Last week, I mentioned on Google+ that I managed to get the reflect package working. At least enough of it to get the fmt package to work. At least enough of the fmt package to get fmt.Println(“Hello, world!”) to work… Yep, the holy grail of programming examples now compiles, links, and runs, using llgo. This demonstrates the following things work:

  1. Compilation of the following packages: errors, io, math, os, reflect, runtime, strconv, sync, sync/atomic, syscall, time, unicode/utf8, unsafe.
  2. Package imports (still using the gcimporter from exp/types.)
  3. Linking multiple compiled packages using llvm-link.
  4. Interfaces and reflection (fmt.Println uses reflection to determine the underlying type).
  5. System calls (fmt.Println will eventually issue a system call to write to the stdout file).

Closures

Yes indeed, we now have closures. The code is pretty hackish, so I expect it’s not very solid. I have implemented them using LLVM’s trampoline intrinsics. Essentially you provide LLVM with a function that takes N parameters, give it a block of (executable) memory and an argument to bind, and it fills in the block with function code for a function with N-1 parameters (the Nth one being bound).

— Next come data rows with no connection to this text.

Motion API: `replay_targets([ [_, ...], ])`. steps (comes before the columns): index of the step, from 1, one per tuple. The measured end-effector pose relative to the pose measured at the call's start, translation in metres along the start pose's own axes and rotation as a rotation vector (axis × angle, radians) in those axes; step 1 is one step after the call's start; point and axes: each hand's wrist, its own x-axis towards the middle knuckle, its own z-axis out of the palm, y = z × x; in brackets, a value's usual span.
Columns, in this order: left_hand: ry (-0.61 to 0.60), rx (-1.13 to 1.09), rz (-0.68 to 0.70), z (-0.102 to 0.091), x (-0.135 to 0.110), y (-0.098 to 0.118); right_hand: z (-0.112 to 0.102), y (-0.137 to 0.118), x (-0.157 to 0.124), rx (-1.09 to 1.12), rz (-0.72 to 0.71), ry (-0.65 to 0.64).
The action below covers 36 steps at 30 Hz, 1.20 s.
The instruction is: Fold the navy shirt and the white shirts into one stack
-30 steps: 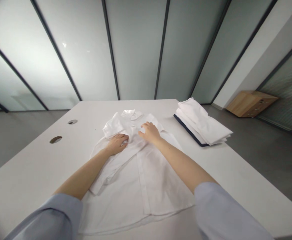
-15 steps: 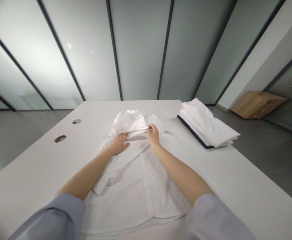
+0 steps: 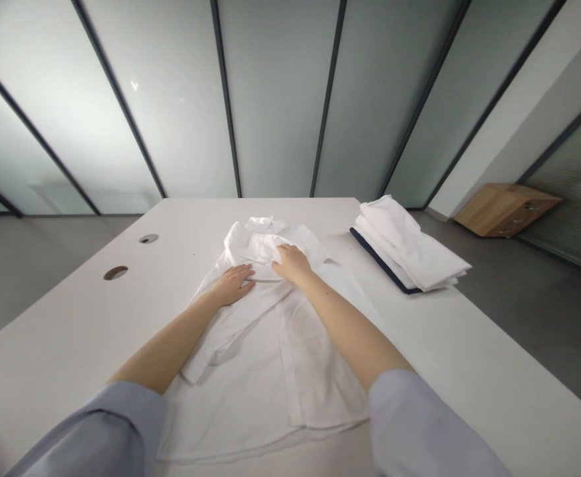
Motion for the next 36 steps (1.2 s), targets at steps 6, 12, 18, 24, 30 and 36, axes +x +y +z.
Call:
replay_targets([
  [6, -0.011, 0.017, -0.013, 0.001, 0.002, 0.0, 0.032, -0.009, 0.01, 0.16, 0.281, -0.034],
  [12, -0.007, 0.127, -0.166, -0.003, 0.002, 0.001, -0.016, 0.011, -0.005, 0.471, 0.349, 0.252],
  [18, -0.004, 0.197, -0.328, -0.011, 0.002, -0.021, -0.081, 0.037, -0.105, 1.059, 0.658, 0.403],
  [24, 0.073, 0.152, -0.484, -0.032, 0.002, -0.043, -0.133, 0.078, -0.184, 0.63, 0.679, -0.547],
  [30, 0.075, 0.057, -0.565, -0.04, -0.002, -0.076, -0.154, 0.119, -0.16, 0.618, 0.593, -0.218],
  [36, 0.047, -0.271, -0.474, -0.041, -0.002, -0.101, -0.094, 0.114, -0.112, 0.209, 0.319, -0.069],
])
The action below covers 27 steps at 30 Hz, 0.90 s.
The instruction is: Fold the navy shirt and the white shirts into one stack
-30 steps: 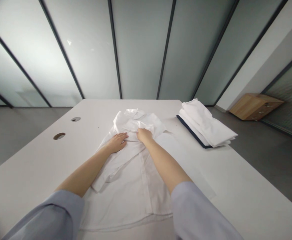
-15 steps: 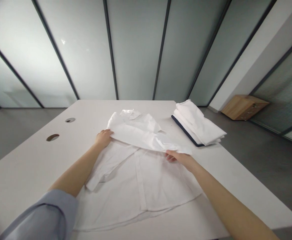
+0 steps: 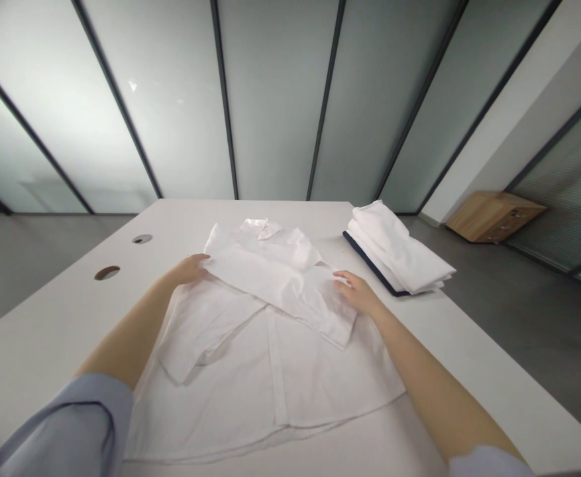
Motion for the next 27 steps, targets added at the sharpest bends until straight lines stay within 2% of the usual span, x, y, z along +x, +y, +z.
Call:
replay_targets([
  [3, 0.014, -0.112, -0.083, 0.001, 0.01, 0.007, 0.035, -0.011, 0.007, -0.345, -0.107, -0.106],
  [7, 0.072, 0.068, -0.195, 0.01, 0.022, 0.021, 0.059, -0.019, -0.005, -0.678, -0.113, -0.163],
  [10, 0.12, 0.168, -0.247, 0.013, 0.019, 0.023, 0.059, -0.022, -0.024, -0.751, -0.108, -0.174],
  [13, 0.144, 0.252, -0.282, 0.008, 0.008, 0.024, 0.049, -0.031, -0.038, -0.781, -0.156, -0.187],
  [15, 0.186, 0.32, -0.255, 0.006, 0.0, 0.029, 0.04, -0.042, -0.038, -0.792, -0.155, -0.187],
  [18, 0.237, 0.383, -0.089, 0.012, -0.007, 0.042, 0.029, -0.059, -0.016, -0.771, -0.133, -0.097],
  [20, 0.179, 0.421, 0.08, 0.022, -0.007, 0.048, 0.029, -0.065, 0.007, -0.721, -0.214, -0.026],
  [22, 0.072, 0.449, 0.173, 0.033, -0.006, 0.049, 0.036, -0.064, 0.031, -0.679, -0.299, -0.025],
  [24, -0.027, 0.46, 0.151, 0.042, -0.004, 0.046, 0.048, -0.056, 0.048, -0.667, -0.266, -0.091],
  [27, -0.08, 0.449, 0.08, 0.047, -0.004, 0.04, 0.065, -0.037, 0.057, -0.66, -0.124, -0.178],
])
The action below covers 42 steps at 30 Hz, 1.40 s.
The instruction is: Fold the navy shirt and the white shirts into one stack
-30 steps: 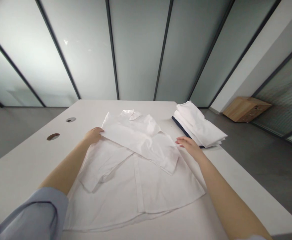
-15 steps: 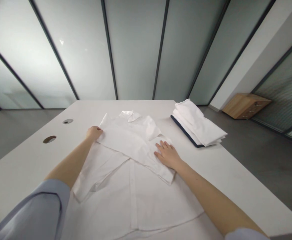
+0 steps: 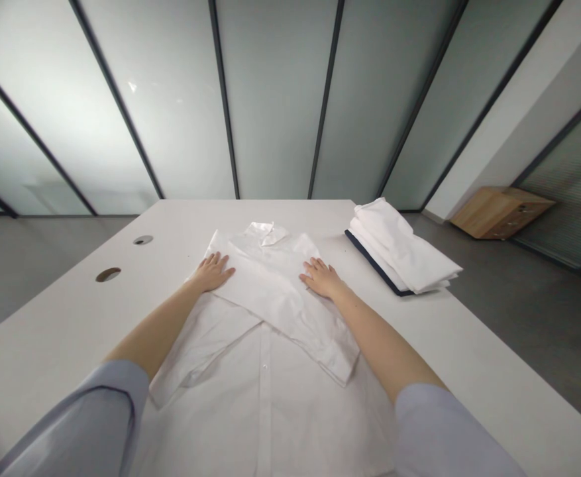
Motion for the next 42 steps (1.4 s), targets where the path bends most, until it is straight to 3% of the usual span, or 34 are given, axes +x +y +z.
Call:
replay_targets([
  [5, 0.048, 0.024, -0.004, -0.009, -0.007, 0.004, 0.013, 0.001, -0.017, 0.002, 0.019, 0.023],
  [9, 0.047, 0.072, -0.125, -0.034, -0.011, 0.016, -0.011, -0.011, -0.032, -0.095, -0.003, 0.035],
  [12, -0.003, 0.119, -0.163, -0.047, -0.009, 0.024, -0.035, -0.019, -0.031, -0.159, 0.081, -0.022],
  [16, 0.033, 0.086, -0.042, -0.039, 0.004, 0.031, -0.048, -0.029, -0.006, -0.091, 0.092, -0.014],
  [19, 0.076, 0.004, 0.115, -0.023, 0.019, 0.036, -0.039, -0.035, 0.025, 0.0, -0.008, 0.054],
  [21, 0.041, -0.043, 0.131, -0.016, 0.029, 0.039, -0.029, -0.038, 0.045, 0.08, -0.049, 0.056],
  [26, -0.004, -0.178, -0.02, -0.017, 0.045, 0.049, -0.011, -0.047, 0.07, 0.2, 0.041, 0.025],
  [30, -0.033, -0.335, -0.256, -0.023, 0.055, 0.05, -0.015, -0.054, 0.071, 0.213, 0.093, -0.003],
  [33, -0.026, -0.417, -0.282, -0.024, 0.063, 0.045, -0.021, -0.053, 0.069, 0.326, 0.193, -0.053],
  [35, -0.027, -0.454, -0.245, -0.025, 0.066, 0.043, -0.023, -0.051, 0.069, 0.425, 0.248, -0.022],
  [38, 0.016, -0.496, -0.194, -0.028, 0.065, 0.043, -0.024, -0.05, 0.075, 0.568, 0.303, 0.125],
  [42, 0.17, -0.742, -0.081, -0.029, 0.059, 0.045, -0.026, -0.048, 0.083, 0.788, 0.236, 0.308],
])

Unfortunately I have found that the closures are not playing nicely with lli/JIT, which means the closure unit test I have written fails. If I compile it with llc/gcc, though, it works just fine. So either I’ve done something subtly stupid, or the JIT is clobbering something it shouldn’t. As far as I got with debugging was finding that the bound argument value is wrong when the function is entered.

I expect I’ll probably replace this implementation for a couple of reasons:

  • Portability: I’d rather avoid platform-specific code like this. For one thing, the PNaCl ABI calls out trampoline intrinsics as being unsupported.
  • Testability: I should investigate the problems I observed with lli/JIT further, and I’m loath to change implementation to support tests, it is a real problem. I rely heavily on tests to make sure I haven’t broken anything.
Until I find out that using trampolines has a marked benefit to performance in real programs, I intend to replace the current implementation with one that uses a pair of pointers for functions. The bound argument will stored in one pointer, and the function pointer in another. This has implications for all function calls, though it should be simple to achieve good performance in most cases.

What’s next?

Haven’t figured this one out yet. I have been meaning to play more with PNaCl, so I might take some time now to do that. I expect I’ll be slowing down development considerably early 2013, as (a) we’re knocking down our place and rebuilding, and (b) my second child is on the way. I hope to have llgo in a better state for contributions by then, so others can pick up the slack.

I expect in the near future I’ll start playing with clang/cgo integration, as I start playing with PNaCl. I’ll write back when I have something to demonstrate.

Until then.

Posted November 25, 2012. Tags: go, llgo, llvm.

llgo update, milestone

In between gallivanting in Sydney, working, and organising to have a new house built, I’ve squeezed in a little bit of work on llgo. If you’ve been following along on Github, you’ll have seen that things have progressed a bit since last time I wrote.

Aside from a slew of bug fixes and trivialities, llgo now implements:

  • Slice operations (make, append, slice expressions). I’ve only implemented single-element appends so far, i.e. No append(s, a, b, c, …) or (s, abc…) yet.
  • Named results in functions.
  • Maps - creation, indexing, assignment, and deletion. The underlying implementation is just a dumb linked-list at this point in time. I’ll implement it as a hash map in the future, when there aren’t more important things to implement.
  • Range statements for arrays, slices and maps. I haven’t done strings yet, simply because it requires a bit more thought into iterating through strings runes-at-a-time. I don’t expect it’ll be too much work.
  • Branch statements, except for goto. You can now break, continue, and fallthrough.
  • String indexing, and slicing.
  • Function literals. Once upon a time these were working, but they haven’t been for a while. Now they are again. Note that this does not include support for closures at this stage, so usefulness is pretty limited.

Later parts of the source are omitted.